文章目录
- 1 pandas的数据结构介绍
- 1.1 Series
- 1.2 DataFrame
- 2 基本功能
- 2.1重要索引
- 2.2 丢弃指定轴上的项
- 2.3 索引、选取和过滤
- 2.4 loc和iloc进行选取
1 pandas的数据结构介绍
1.1 Series
说明:Series是一种类似于一维数组的对象,它由一组数据以及一组与之相关的数据标签组成。
1)Service字符串表现形式:索引在左边,值在右边。若没有为数据指定索引,则会自动创建一个0-N-1的整数型索引。
import pandas as pd
from pandas import Series,DataFrame
obj=pd.Series([4,7,-5,3])
print(obj)
'''
0 4
1 7
2 -5
3 3
dtype: int64
'''
print(obj.values)
# [ 4 7 -5 3]
print(obj.index)
# 如何索引:RangeIndex(start=0, stop=4, step=1)
#自己创建索引
obj2=pd.Series([4,7,-5,3],index=['a','b','c','d'])
print(obj2)
'''
a 4
b 7
c -5
d 3
dtype: int64
'''
# 通过索引获取数组中的值
print(obj2['a'])
# 4
print(obj2[['a','c','d']])
'''
a 4
c -5
d 3
dtype: int64
'''
2)使用Numpy函数或者类型Numpy的运算,索引值都不会改变
print(obj2[obj2>0])
'''
a 4
b 7
d 3
dtype: int64
'''
print(obj2*2)
'''
a 8
b 14
c -10
d 6
dtype: int64
'''
3)通过字典可以直接创建Service
sdata={'Ohio':35000,'Texas':71000,'Oregon':16000,'Utah':5000}
obj3=pd.Series(sdata)
# print(obj3)
'''
Ohio 35000
Texas 71000
Oregon 16000
Utah 5000
dtype: int64
'''
在下述例子中,sdata中跟states索引匹配的值会被找出来并放到相应的位置。由于California所对应的sdata值找不到,则结果返回NaN(非数字not a number,用于表示缺失)。

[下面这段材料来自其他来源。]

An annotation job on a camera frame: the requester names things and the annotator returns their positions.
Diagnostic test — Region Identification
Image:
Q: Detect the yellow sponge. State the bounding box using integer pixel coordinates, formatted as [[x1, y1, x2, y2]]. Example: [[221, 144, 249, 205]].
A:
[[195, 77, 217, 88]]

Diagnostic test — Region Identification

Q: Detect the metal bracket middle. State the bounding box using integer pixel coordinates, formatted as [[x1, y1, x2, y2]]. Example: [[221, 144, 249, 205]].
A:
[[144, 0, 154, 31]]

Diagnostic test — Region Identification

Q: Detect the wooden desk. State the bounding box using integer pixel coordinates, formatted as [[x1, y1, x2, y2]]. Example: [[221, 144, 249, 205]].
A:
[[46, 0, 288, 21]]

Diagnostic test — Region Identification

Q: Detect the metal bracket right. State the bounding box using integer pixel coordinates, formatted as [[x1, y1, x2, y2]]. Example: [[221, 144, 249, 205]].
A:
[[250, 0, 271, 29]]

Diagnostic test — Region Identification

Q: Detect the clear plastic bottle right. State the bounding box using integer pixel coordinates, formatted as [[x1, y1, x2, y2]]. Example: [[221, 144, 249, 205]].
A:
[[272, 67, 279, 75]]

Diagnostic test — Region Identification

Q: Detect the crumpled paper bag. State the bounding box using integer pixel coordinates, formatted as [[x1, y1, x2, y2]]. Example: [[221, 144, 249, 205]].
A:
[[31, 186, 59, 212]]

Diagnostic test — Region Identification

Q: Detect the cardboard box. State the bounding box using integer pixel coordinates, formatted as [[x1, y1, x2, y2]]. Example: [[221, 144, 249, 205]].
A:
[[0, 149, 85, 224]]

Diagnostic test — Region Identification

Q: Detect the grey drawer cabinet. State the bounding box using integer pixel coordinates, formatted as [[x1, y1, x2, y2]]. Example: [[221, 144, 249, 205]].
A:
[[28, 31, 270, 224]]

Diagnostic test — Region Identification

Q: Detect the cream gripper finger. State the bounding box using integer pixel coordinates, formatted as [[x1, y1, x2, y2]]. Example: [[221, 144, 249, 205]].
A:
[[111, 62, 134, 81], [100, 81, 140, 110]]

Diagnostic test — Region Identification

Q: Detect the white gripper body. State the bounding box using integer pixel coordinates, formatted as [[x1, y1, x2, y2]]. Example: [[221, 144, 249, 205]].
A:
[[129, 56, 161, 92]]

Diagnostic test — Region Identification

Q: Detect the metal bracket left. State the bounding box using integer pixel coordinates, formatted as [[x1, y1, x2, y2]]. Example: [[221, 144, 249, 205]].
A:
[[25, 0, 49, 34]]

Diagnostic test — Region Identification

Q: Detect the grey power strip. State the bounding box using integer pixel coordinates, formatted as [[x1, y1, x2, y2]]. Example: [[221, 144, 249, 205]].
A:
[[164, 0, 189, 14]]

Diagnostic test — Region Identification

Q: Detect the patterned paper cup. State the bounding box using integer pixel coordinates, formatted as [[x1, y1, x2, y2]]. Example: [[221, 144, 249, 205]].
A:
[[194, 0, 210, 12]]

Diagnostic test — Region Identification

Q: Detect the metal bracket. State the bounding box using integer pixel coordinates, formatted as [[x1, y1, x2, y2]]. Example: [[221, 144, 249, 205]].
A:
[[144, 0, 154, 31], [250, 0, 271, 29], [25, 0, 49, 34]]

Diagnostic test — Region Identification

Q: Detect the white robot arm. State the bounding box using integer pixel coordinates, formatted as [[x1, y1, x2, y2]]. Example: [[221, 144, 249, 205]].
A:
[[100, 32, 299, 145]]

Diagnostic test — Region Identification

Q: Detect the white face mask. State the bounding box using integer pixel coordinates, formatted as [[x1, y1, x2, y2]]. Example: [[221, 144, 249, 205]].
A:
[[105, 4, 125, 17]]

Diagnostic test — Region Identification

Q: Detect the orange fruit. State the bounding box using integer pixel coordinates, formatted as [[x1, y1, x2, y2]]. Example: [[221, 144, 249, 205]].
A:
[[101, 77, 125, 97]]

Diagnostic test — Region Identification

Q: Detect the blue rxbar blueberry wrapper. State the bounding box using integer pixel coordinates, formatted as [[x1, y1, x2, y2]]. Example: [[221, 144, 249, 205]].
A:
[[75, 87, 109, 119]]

而在sdata中的索引值,在states没有,则会被从结果中抹去。
states=['California','Ohio','Oregon','Texas']
obj4=pd.Series(sdata,index=states)
print(obj4)
'''
California NaN
Ohio 35000.0
Oregon 16000.0
Texas 71000.0
dtype: float64
'''
使用pandas的isnull和notnull用于检测缺少数据:
print(pd.isnull(obj4))
'''
California True
Ohio False
Oregon False
Texas False
dtype: bool
'''
4)Service还有一个功能是会根据运算的索引标签自动对齐数据
print(obj3)
print(obj4)
print(obj3+obj4)
############################
Ohio 35000
Texas 71000
Oregon 16000
Utah 5000
##########################
California NaN
Ohio 35000.0
Oregon 16000.0
Texas 71000.0
##########################
California NaN
Ohio 70000.0
Oregon 32000.0
Texas 142000.0
Utah NaN
1.2 DataFrame
说明:DataFrame是一个表格型的数据结构。它含有一组有序的列,每列可以是不同值的类型。DataFrame既有行索引也有列索引。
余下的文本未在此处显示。